When the suits came back, they beckoned for me. Nothing in Caryl’s expression helped me; she simply went to sit calmly next to Phil. I followed the two men to the empty bedroom, the one where a woman had been murdered four months ago. My breath started to come fast; my hands shook.
“You seem rattled,” said the taller one. Lean white guy, iron-gray hair.
“I get upset around cops,” I said.
“Why’s that?” he said in a tone that suggested he already knew I was a hardened criminal.

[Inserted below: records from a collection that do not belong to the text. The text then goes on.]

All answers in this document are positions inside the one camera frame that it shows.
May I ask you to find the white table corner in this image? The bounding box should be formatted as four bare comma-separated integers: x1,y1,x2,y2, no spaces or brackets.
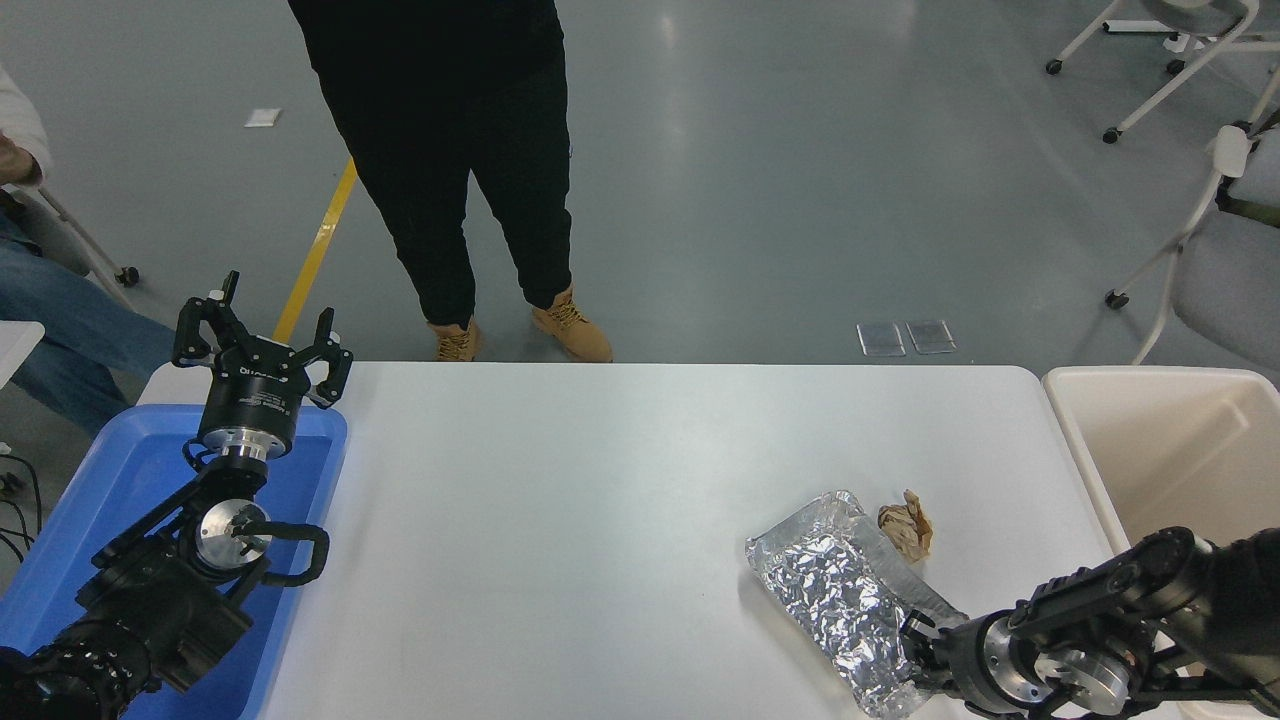
0,320,46,389

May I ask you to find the white wheeled chair base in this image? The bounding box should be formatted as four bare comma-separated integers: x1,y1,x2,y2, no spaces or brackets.
1045,0,1280,144

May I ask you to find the grey chair with white frame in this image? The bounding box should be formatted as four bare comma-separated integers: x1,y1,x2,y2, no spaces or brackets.
1105,100,1280,373

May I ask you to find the crumpled tan paper ball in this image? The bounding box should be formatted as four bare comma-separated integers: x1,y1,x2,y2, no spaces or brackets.
878,490,933,563

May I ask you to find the foil tray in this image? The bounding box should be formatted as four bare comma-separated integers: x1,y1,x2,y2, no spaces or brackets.
745,490,969,719

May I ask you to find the seated person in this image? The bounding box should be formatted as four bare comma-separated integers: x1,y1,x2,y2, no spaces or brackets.
0,65,181,437

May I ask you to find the standing person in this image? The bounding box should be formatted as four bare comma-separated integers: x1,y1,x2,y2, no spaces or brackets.
288,0,614,364

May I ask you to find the black cable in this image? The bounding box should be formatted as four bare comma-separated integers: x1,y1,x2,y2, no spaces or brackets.
0,452,43,563

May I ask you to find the white chair leg with caster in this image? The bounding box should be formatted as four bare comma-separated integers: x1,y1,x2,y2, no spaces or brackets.
18,180,141,311

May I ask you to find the blue plastic tray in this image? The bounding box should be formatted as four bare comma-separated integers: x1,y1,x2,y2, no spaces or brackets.
0,403,349,720

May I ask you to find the large pale bin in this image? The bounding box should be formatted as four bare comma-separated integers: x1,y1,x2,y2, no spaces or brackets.
1042,365,1280,720

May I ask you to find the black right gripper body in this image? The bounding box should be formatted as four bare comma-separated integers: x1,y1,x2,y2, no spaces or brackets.
935,613,1013,715

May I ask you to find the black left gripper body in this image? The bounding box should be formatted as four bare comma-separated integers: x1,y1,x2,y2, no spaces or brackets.
197,335,315,435

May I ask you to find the person's hand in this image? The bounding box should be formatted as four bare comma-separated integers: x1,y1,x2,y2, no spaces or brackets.
0,136,44,187

“Because the last time I talked to any was when I woke up in a hospital after a suicide attempt.”
“I’m sorry to hear that,” said the other one. Shorter, stocky, Latino. A friendly tenor voice that reminded me of Alvin. Good Cop, then. Off this conclusion, I gave the taller one a wary once-over.
“Tell me about Tjuan Jamal Miller,” said the one I assumed must be Bad Cop.
“I work with him,” I said. “And we’re roommates. And I know what you think he did, but it’s not possible. He was here at lunch Saturday, and then went straight back to work.”
“He was here when, exactly?” said Good Cop.
“From around a quarter to eleven until maybe one thirty?”
Bad Cop didn’t seem to like my answer. He made a show of writing something down.
“It was her birthday—Caryl’s,” I babbled, unaccountably panicking at the sight of the pen. “Tjuan got a cake.”
“From where?” said Good Cop.
What the hell did that matter? I curtailed my smart-ass instincts.
“Let me think,” I said. “My memory’s not that great; I have some brain damage.” God, I sounded like the worst liar in history, and I
wasn’t even lying yet. “It was a weird name. I remember thinking it sounded like a disease. But the box is gone; we demolished the cake by the end of the day.”
“Was Mr. Miller behaving at all unusually?” said Good Cop.
“Buying a cake was unusual. But it was her birthday, and they’ve known each other for years, so I guess it’s not that unusual.” Shut up, Millie. Just shut up.
“Did he seem confused? Distressed?” Good Cop persisted.
“No.”
“Does he own any firearms that you know of?” asked Bad Cop.
“No. I’ve never heard him even talk about guns.”
“Have you been watching the news?” Bad Cop said.
“Yeah, that wasn’t him.”
Bad Cop tipped his head with a weird smile. “What makes you so sure?”
“Because they said it happened while he was here. Also, I know him. He doesn’t go around hurting people. Also he barely has time to shower, the way they work him at Valiant.”
“Huh.” Bad Cop’s smile vanished. “I heard he’d been skipping out on work.”
Once again he made me feel like he’d caught me in a lie, but I wasn’t lying. I could feel something rising in me, between rage and panic. “You’ll have to ask Caryl about that. He was helping her with some stuff.”
“We’ve spoken to her,” said Bad Cop. “I’m asking you.”
I felt a rivulet of sweat run down my side. “I don’t know what to tell you about that; I’m sorry. You’ll really need to talk to her.”
“All right,” Bad Cop said slowly.
“You say it was a birthday party,” said Good Cop. “Anyone take pictures?”
I shook my head. “Tjuan’s not really a selfie guy. And it wasn’t a big deal; it was mostly just another day. I only remember the time because I kept worrying about how long he was gone from work.”
“Why were you worried about that?” Good Cop asked.
“Just, you know. High-pressure job. And it was a big deal that they hired him.”
With no warning at all, I started crying.
“The best thing for an innocent man to do,” Good Cop said gently, “would be come talk to us.”